Data extracted from a collection
=== Section Start ===

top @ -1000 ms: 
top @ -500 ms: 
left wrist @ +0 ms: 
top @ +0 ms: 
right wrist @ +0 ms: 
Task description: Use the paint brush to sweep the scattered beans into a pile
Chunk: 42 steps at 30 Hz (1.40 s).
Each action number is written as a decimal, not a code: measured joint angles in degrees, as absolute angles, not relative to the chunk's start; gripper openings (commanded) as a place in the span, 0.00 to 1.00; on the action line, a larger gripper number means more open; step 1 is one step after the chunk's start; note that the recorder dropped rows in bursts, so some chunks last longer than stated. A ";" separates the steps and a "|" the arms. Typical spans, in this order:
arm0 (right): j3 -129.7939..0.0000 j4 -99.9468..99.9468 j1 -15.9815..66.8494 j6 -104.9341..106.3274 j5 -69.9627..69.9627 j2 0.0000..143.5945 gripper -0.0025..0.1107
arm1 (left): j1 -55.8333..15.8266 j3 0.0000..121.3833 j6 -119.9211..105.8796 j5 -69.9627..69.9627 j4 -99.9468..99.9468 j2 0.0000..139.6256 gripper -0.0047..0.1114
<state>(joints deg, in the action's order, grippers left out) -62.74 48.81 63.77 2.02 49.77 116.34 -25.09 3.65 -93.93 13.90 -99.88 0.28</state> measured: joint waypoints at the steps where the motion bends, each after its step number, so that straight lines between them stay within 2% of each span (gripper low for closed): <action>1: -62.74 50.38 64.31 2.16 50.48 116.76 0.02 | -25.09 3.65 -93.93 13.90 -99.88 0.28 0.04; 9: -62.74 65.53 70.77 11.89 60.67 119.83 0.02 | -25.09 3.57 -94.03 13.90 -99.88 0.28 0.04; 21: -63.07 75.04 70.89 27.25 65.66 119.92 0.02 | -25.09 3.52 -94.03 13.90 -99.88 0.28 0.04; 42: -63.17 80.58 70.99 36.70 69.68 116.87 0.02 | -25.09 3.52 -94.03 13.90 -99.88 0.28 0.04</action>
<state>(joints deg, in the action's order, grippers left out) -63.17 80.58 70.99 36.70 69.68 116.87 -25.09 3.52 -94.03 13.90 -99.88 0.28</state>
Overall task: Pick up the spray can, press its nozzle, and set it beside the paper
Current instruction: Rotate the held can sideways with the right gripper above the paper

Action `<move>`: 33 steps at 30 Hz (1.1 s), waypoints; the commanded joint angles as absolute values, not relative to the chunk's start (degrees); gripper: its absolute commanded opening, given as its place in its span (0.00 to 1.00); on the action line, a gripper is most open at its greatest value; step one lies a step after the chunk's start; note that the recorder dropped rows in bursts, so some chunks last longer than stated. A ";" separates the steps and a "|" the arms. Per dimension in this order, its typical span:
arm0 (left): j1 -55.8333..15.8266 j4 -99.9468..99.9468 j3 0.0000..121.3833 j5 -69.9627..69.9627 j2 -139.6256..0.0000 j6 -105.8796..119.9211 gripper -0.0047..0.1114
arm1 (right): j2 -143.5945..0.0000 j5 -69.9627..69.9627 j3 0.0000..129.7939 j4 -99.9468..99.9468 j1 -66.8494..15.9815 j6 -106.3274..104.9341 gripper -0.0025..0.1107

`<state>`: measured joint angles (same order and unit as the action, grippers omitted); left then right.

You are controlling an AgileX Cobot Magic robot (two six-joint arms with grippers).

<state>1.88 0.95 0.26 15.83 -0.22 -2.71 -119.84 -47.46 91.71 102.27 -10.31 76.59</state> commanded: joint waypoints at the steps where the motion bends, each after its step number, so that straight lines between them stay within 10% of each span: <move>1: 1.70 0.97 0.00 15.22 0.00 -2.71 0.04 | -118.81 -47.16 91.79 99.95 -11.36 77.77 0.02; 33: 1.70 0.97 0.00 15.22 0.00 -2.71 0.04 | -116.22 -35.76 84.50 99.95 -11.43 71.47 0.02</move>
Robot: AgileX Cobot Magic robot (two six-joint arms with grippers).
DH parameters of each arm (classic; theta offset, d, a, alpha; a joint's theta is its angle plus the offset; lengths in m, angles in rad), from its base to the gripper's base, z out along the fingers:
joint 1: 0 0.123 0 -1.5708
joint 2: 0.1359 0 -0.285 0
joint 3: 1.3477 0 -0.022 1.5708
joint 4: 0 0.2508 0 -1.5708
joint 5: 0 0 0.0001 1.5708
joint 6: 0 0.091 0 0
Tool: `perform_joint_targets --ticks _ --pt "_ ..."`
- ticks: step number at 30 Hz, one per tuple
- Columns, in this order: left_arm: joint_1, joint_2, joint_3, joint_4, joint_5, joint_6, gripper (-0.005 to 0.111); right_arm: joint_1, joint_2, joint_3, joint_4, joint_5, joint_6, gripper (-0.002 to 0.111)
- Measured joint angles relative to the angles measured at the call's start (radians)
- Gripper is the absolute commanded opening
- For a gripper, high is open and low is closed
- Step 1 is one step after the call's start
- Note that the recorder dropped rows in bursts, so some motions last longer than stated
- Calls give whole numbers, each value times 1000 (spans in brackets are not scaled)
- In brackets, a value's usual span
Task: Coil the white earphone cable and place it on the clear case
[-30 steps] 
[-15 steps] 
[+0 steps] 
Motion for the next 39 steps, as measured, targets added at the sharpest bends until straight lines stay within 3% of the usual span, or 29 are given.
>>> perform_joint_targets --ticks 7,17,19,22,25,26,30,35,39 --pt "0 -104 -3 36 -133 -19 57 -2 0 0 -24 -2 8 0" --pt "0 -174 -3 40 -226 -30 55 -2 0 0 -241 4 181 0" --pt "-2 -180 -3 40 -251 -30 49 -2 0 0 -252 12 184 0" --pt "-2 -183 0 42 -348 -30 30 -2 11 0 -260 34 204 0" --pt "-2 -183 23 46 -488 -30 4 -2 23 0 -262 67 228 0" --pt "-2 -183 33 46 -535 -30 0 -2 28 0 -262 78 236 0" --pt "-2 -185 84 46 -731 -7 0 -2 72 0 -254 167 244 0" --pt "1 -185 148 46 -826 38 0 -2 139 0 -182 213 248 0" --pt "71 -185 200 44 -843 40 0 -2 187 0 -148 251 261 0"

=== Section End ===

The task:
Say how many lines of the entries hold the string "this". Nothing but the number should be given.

Result:
3